Directions: Each line below should be written out again without any change.

The data:
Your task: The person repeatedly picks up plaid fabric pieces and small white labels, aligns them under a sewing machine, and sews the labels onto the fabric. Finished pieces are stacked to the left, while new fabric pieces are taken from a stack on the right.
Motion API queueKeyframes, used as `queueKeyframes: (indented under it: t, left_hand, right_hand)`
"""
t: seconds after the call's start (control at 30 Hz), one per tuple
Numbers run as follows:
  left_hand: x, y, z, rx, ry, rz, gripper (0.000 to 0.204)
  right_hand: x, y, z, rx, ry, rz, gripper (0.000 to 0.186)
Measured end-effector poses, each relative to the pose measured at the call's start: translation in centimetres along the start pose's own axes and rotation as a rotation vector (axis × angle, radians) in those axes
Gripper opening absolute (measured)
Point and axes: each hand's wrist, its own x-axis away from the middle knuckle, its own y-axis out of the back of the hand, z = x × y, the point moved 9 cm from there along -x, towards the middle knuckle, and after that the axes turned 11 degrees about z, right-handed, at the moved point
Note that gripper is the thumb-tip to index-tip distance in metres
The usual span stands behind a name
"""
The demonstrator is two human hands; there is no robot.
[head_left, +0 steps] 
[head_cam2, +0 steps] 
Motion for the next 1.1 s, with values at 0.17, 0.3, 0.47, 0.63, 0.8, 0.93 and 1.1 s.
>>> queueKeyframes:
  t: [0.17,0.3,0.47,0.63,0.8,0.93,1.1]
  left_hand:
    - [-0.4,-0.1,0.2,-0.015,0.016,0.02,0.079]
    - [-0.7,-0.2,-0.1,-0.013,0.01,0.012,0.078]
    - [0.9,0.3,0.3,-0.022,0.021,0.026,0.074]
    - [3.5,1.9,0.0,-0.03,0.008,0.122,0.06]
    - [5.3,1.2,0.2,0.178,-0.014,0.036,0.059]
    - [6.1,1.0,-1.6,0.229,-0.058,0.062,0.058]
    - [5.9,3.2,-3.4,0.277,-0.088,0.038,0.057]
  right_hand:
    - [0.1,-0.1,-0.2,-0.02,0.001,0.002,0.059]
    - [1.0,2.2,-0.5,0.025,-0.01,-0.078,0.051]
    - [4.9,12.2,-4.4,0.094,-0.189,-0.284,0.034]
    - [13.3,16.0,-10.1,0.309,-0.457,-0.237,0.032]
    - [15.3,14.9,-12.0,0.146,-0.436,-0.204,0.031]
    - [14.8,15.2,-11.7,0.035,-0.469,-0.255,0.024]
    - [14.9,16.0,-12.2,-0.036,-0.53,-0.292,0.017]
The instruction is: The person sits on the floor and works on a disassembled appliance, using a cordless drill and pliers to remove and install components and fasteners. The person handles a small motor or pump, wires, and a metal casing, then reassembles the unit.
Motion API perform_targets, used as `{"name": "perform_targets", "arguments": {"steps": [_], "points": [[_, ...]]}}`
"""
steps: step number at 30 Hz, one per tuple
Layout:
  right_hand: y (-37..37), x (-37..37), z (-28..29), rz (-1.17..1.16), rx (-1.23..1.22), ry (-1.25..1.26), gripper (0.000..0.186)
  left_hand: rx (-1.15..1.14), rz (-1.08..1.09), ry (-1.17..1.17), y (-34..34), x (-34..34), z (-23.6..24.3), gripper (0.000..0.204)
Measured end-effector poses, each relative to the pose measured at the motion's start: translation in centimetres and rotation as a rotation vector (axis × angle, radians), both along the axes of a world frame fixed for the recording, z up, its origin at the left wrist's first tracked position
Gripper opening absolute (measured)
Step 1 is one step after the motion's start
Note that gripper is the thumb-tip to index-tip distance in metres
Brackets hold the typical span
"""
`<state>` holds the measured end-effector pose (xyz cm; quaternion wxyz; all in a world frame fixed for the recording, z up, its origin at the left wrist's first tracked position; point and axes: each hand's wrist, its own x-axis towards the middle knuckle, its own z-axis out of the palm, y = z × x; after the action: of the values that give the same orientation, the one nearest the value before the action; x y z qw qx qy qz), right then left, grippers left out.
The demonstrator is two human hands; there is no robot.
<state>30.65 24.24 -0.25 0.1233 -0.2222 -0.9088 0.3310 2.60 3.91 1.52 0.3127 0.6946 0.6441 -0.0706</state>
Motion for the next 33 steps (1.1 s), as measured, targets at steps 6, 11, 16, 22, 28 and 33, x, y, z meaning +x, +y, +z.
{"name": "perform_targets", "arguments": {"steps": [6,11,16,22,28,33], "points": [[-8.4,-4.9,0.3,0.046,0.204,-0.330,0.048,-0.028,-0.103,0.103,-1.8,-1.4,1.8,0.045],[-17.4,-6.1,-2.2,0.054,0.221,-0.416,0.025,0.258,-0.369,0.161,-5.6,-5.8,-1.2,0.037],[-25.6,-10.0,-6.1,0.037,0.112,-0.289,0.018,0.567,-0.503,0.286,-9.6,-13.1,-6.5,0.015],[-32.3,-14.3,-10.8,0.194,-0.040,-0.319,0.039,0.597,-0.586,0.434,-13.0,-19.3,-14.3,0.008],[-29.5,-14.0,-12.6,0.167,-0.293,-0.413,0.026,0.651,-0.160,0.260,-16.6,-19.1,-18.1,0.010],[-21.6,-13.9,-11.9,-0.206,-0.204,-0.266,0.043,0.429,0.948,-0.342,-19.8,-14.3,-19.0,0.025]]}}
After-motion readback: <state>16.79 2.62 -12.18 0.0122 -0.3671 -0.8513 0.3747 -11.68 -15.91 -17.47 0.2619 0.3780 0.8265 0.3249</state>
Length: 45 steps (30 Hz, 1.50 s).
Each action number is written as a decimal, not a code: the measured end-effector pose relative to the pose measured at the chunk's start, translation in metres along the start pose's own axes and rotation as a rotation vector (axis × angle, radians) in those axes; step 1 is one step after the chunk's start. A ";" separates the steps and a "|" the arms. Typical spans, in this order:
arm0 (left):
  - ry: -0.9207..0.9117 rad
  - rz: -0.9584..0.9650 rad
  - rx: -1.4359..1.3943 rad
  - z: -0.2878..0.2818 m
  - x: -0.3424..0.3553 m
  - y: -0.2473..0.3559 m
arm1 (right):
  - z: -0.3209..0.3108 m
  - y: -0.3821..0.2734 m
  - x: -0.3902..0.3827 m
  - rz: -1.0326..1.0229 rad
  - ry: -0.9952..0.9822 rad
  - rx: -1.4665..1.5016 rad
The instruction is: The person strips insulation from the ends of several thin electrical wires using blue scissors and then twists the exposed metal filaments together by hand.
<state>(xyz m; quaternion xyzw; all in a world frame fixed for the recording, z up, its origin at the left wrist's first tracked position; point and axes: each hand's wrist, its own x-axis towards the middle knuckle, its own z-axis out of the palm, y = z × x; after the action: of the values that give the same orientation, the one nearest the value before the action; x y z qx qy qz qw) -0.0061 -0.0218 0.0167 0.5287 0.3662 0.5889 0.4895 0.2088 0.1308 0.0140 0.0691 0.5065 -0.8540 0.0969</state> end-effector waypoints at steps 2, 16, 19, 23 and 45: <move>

Answer:
Your task: The person repeatedly picks up plaid fabric pieces and small white labels, aligns them under a sewing machine, and sews the labels onto the fabric. Finished pieces are stacked to the left, while new fabric pieces are taken from a stack on the right.
Motion API queueKeyframes, used as `queueKeyframes: (indented under it: t, left_hand, right_hand)`
"""
t: seconds after the call's start (control at 30 Hz), one per tuple
Numbers run as follows:
  left_hand: x, y, z, rx, ry, rz, gripper (0.000 to 0.204)
  right_hand: x, y, z, rx, ry, rz, gripper (0.000 to 0.186)
Measured end-effector poses, each relative to the pose measured at the call's start: translation in centimetres along the start pose's own axes and rotation as a rotation vector (axis × angle, radians) in those axes
Gripper opening absolute (measured)
Point and axes: each hand's wrist, its own x-axis away from the middle knuckle, its own y-axis out of the back of the hand, z = x × y, the point moved 9 cm from there along -x, towards the middle knuckle, and after that the axes turned 11 degrees about z, right-handed, at the moved point
Note that gripper is the thumb-tip to index-tip distance in metres
The usual span stands behind a name
"""
The demonstrator is two human hands; there is no robot.
[head_left, +0 steps] 
[head_cam2, +0 steps] 
Motion for the next 1.1 s, with values at 0.17, 0.3, 0.47, 0.63, 0.8, 0.93 and 1.1 s.
>>> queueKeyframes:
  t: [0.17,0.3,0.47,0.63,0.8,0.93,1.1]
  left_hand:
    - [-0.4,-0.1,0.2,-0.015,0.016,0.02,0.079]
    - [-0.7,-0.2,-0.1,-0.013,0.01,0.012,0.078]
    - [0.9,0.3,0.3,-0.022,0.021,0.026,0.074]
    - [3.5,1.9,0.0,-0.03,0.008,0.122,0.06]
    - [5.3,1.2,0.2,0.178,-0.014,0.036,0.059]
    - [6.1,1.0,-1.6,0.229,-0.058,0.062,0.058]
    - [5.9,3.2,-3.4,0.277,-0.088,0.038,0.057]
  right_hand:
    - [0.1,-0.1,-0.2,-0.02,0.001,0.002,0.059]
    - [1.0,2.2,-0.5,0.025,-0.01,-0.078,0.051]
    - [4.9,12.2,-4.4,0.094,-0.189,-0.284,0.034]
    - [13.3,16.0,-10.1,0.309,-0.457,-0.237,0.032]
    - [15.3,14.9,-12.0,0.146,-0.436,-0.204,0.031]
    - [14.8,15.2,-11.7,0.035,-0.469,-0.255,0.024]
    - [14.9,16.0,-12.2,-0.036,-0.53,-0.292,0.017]
The instruction is: The person sits on the floor and works on a disassembled appliance, using a cordless drill and pliers to remove and install components and fasteners. The person handles a small motor or pump, wires, and a metal casing, then reassembles the unit.
Motion API perform_targets, used as `{"name": "perform_targets", "arguments": {"steps": [_], "points": [[_, ...]]}}`
"""
steps: step number at 30 Hz, one per tuple
Layout:
  right_hand: y (-37..37), x (-37..37), z (-28..29), rz (-1.17..1.16), rx (-1.23..1.22), ry (-1.25..1.26), gripper (0.000..0.186)
  left_hand: rx (-1.15..1.14), rz (-1.08..1.09), ry (-1.17..1.17), y (-34..34), x (-34..34), z (-23.6..24.3), gripper (0.000..0.204)
Measured end-effector poses, each relative to the pose measured at the motion's start: translation in centimetres and rotation as a rotation vector (axis × angle, radians), both along the axes of a world frame fixed for the recording, z up, its origin at the left wrist's first tracked position
Gripper opening absolute (measured)
Step 1 is one step after the motion's start
Note that gripper is the thumb-tip to index-tip distance in metres
Brackets hold the typical span
"""
`<state>` holds the measured end-effector pose (xyz cm; quaternion wxyz; all in a world frame fixed for the recording, z up, its origin at the left wrist's first tracked position; point and axes: each hand's wrist, its own x-axis towards the middle knuckle, its own z-axis out of the palm, y = z × x; after the action: of the values that give the same orientation, the one nearest the value before the action; x y z qw qx qy qz), right then left, grippers left out.
The demonstrator is two human hands; there is no robot.
<state>30.65 24.24 -0.25 0.1233 -0.2222 -0.9088 0.3310 2.60 3.91 1.52 0.3127 0.6946 0.6441 -0.0706</state>
Motion for the next 33 steps (1.1 s), as measured, targets at steps 6, 11, 16, 22, 28 and 33, x, y, z meaning +x, +y, +z.
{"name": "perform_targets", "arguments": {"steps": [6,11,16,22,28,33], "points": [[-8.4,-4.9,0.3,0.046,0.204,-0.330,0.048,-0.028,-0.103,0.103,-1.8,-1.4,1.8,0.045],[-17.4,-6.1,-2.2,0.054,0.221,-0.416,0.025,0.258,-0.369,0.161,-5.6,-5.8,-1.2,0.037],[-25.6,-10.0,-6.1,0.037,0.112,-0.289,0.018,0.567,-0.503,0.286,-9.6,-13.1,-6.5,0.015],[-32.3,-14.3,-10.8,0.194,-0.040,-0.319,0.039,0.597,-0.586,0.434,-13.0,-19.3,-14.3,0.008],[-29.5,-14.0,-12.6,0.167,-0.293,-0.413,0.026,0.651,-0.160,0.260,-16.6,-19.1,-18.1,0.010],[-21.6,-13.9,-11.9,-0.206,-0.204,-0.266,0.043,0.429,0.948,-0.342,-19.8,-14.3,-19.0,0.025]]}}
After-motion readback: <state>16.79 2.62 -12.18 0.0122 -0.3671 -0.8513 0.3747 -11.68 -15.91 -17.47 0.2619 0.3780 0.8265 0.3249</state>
Length: 45 steps (30 Hz, 1.50 s).
Each action number is written as a decimal, not a code: the measured end-effector pose relative to the pose measured at the chunk's start, translation in metres along the start pose's own axes and rotation as a rotation vector (axis × angle, radians) in those axes; step 1 is one step after the chunk's start. A ";" separates the steps and a "|" the arms. Typical spans, in this order:
arm0 (left):
  - ry: -0.9207..0.9117 rad
  - rz: -0.9584..0.9650 rad
  - rx: -1.4359..1.3943 rad
  - z: -0.2878..0.2818 m
  - x: -0.3424..0.3553 m
  - y: -0.2473..0.3559 m
arm1 (right):
  - z: -0.3209..0.3108 m
  - y: -0.3821..0.2734 m
  - x: -0.3902..0.3827 m
  - rz: -1.0326..1.0229 rad
  - ry: -0.9952..0.9822 rad
  - rx: -1.4665..1.5016 rad
The instruction is: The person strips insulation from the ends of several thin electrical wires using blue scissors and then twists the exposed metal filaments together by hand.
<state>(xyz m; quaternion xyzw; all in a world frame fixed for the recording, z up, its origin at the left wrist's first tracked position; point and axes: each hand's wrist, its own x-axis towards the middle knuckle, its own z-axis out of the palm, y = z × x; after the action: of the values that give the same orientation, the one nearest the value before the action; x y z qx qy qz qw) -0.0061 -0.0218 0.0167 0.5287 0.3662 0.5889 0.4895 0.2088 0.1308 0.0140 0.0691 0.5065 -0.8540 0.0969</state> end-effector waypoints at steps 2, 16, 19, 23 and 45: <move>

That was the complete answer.